Stabilisation du front sous un brouillard dense, des jeunes hommes en marche.
Procession silencieuse colorée, sinueuse dans les tranchées du front de l’Yser.
Toute proche, une brigade de la division de cavalerie.
Des chevaux complices de ces militaires excellents cavaliers.
La tension nerveuse et l’impatience exprimées par les ébrouements des montures.
Parmi eux, mon grand-père Paul, tout juste 21 ans. 
Ordre général, obligation suprême, la défense du territoire, non l’offensive.
2014 : dans ma main gauche, un petit tableau aux couleurs passées.
Dans ma main droite, « La Croix de l’Yser ».
Une des nombreuses décorations de guerre de Paul.
Toutes reçues pour sa bravoure, sa combativité, sa hargne au front.
Soudain, des hussards lancés au grand galop, offerts au hasard des tirs des fusils d’en face.
Des obus Shrapnels, des milliers de billes de plomb projetées tous azimuts.
Tout cela sous une brouillasse épaisse, une fine pluie ruisselante, même au travers des uniformes.

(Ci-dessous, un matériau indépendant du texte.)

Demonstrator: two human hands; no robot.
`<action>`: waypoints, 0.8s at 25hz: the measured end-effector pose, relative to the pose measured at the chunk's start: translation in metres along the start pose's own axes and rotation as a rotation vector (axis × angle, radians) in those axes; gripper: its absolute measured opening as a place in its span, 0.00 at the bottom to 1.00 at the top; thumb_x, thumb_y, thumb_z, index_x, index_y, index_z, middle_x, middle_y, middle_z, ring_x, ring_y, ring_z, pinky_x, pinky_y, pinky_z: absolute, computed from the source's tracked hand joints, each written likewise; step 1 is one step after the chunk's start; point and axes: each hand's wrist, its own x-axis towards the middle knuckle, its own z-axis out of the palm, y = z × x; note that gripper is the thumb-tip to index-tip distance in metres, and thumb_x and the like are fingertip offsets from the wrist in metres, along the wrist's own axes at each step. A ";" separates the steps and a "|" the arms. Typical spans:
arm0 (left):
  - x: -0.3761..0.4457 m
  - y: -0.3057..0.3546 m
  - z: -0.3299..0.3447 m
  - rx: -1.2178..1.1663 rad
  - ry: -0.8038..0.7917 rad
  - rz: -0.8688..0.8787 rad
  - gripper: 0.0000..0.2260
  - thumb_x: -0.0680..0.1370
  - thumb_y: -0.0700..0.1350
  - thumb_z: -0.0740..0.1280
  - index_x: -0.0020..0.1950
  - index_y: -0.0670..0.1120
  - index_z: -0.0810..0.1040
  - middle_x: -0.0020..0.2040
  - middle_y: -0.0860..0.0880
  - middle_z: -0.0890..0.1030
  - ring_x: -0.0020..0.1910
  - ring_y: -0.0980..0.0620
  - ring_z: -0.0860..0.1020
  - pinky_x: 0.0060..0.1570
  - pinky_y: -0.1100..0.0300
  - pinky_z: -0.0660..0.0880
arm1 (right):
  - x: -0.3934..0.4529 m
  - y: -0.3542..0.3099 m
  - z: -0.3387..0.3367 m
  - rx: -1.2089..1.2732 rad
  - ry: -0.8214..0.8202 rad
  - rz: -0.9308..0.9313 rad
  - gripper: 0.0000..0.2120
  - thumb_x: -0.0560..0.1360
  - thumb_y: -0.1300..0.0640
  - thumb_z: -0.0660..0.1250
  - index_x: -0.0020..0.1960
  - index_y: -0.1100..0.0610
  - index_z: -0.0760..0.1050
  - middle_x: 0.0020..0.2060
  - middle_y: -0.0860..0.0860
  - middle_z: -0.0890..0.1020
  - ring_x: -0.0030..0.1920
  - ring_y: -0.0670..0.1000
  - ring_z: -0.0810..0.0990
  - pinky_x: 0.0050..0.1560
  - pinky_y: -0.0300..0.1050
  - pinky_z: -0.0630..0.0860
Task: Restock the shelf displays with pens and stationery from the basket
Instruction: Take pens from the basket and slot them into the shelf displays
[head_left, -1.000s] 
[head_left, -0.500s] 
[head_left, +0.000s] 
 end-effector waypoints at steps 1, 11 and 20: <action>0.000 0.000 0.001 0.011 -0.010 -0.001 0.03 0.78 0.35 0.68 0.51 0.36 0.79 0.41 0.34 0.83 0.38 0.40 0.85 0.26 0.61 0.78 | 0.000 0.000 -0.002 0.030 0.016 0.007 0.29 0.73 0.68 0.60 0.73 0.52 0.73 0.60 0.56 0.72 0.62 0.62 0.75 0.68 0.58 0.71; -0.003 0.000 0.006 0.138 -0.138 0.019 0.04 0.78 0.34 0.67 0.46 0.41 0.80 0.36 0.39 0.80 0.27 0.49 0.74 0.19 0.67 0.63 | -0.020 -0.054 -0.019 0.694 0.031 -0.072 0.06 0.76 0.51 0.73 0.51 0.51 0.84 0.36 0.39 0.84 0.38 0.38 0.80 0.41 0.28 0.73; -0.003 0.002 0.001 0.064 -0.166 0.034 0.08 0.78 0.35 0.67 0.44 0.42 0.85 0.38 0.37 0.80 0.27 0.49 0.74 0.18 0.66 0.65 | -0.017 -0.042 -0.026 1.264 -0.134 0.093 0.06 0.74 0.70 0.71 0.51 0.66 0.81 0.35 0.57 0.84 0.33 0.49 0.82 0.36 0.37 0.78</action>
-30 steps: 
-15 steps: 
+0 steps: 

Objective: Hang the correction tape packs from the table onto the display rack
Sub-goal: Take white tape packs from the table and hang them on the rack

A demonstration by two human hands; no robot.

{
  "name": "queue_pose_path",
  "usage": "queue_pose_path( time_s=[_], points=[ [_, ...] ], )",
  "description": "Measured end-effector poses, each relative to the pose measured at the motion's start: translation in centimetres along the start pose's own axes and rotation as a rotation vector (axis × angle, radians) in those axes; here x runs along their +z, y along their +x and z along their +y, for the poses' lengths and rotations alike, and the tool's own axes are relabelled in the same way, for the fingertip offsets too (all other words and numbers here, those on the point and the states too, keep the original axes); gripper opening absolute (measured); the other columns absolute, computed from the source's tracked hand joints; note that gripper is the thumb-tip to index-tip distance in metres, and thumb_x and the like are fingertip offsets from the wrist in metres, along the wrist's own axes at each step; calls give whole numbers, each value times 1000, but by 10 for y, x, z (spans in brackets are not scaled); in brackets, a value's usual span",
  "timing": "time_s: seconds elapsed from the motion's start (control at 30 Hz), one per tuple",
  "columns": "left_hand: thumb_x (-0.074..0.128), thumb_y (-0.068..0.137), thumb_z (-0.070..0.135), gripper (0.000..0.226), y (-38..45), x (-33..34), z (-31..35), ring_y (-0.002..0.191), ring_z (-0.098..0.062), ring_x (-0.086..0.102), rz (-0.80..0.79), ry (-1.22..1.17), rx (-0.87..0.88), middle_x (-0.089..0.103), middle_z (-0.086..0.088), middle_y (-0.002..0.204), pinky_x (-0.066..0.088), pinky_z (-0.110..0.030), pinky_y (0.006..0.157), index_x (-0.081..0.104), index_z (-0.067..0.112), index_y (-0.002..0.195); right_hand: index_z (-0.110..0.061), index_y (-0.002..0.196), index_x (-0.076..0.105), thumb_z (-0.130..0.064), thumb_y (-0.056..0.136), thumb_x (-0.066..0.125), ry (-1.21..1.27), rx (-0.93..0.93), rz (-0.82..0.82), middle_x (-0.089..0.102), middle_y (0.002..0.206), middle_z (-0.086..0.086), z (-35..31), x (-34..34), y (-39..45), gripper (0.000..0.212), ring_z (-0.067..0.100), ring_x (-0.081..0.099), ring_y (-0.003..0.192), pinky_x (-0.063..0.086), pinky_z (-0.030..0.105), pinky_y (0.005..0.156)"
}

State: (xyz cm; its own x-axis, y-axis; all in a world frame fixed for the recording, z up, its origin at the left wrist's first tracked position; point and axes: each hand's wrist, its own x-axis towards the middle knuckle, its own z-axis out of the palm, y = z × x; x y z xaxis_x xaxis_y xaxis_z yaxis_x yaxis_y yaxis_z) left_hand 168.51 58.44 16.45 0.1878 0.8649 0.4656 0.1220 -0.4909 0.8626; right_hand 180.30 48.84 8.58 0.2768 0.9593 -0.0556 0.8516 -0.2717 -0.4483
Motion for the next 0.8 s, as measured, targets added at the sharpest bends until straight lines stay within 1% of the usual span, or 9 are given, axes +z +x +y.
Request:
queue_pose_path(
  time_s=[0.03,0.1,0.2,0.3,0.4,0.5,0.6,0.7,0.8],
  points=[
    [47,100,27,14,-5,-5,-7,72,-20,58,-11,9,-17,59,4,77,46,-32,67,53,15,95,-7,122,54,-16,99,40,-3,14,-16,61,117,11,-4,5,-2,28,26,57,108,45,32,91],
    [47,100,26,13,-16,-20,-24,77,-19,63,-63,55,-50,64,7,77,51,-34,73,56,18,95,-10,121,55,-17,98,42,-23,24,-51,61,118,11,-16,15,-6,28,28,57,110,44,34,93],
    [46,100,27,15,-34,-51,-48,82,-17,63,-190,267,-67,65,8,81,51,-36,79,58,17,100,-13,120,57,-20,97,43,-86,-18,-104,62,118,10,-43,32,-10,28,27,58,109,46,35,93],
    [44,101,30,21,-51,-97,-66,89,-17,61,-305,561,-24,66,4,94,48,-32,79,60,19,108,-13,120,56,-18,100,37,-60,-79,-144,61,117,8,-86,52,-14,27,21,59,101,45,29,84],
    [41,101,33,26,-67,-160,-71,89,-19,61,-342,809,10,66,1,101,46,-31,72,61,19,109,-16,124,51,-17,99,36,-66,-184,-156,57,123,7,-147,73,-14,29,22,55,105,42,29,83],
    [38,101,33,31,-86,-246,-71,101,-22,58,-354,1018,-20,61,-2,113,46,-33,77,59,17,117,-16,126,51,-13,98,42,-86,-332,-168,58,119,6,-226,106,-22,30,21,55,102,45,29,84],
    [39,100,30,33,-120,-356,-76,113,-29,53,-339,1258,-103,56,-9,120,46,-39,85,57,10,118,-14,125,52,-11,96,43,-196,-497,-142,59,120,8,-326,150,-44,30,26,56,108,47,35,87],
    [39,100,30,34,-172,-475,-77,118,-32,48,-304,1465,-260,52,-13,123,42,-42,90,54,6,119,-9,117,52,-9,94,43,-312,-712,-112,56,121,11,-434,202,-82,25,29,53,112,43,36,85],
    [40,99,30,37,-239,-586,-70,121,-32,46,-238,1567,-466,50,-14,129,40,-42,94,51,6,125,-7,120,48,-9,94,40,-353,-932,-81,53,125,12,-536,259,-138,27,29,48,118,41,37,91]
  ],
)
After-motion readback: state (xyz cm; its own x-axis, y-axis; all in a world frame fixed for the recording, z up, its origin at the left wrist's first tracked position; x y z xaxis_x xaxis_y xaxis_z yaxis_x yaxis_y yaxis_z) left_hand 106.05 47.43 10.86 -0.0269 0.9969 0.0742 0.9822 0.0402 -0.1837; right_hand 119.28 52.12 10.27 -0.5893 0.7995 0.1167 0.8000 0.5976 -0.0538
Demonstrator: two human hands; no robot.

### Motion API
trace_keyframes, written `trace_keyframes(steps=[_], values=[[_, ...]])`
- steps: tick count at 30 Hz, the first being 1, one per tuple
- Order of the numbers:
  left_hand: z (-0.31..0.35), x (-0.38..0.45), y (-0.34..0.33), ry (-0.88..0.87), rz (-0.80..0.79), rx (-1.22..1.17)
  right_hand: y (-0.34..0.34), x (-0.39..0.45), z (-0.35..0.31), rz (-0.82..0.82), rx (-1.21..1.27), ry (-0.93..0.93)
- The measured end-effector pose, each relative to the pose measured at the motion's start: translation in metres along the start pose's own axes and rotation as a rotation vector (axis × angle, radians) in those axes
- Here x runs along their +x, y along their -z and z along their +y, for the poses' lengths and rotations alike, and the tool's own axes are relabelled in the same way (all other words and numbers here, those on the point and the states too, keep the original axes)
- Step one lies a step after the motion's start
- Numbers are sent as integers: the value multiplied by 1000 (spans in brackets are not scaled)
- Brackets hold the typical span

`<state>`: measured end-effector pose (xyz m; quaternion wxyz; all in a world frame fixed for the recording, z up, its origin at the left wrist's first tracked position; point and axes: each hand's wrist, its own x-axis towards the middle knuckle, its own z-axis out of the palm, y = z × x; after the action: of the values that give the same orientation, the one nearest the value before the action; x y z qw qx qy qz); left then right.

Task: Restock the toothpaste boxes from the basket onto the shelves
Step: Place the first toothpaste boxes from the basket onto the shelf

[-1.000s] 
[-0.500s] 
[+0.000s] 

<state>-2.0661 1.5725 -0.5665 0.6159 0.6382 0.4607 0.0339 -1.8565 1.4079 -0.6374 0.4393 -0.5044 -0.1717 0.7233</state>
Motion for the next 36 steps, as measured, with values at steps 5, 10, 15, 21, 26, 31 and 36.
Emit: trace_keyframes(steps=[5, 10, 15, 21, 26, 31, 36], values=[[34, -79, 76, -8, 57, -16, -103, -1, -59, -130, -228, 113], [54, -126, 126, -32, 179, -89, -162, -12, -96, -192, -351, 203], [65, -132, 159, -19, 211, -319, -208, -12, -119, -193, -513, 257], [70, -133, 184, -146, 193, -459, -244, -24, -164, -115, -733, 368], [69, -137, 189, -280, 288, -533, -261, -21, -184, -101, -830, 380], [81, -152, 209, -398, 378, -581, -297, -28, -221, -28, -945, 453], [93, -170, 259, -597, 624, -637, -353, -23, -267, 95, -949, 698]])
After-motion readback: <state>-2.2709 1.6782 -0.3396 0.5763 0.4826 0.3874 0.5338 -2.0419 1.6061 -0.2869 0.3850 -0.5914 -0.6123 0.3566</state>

Pour les autres, les compagnons de galère à pieds.
Infanterie de glaise, engluée, enfoncée dans la boue et l’argile.
Au sein d’odeurs macérées échappées du sol, aux émanations du gaz moutarde aux parfums du raifort et de l’ail.
Gaz vésicant sous cette brume devenue blanche et jaune.
Par endroit, à même la gadoue, des corps mutilés.
Des corps disloqués, des humains avalés par la glaise.
La retraite sonnée, des hommes hagards, retranchés, les yeux piquants et brûlés. 
Des cloques sur les bras, les mains et les cous, les poumons collés et les gorges âcres.
Partout des bruits diffus, les échos des toux additionnés aux cliquetis des armes et des casques déposés.
Endurance, résistance, abandon et gémissements. Très longue attente au passage des brancardiers.
Ni le chant d’un oiseau, ni la chaleur du soleil. Pas même un bruissement de feuilles.
Juste la fin d’une âpre défense, un court sursis.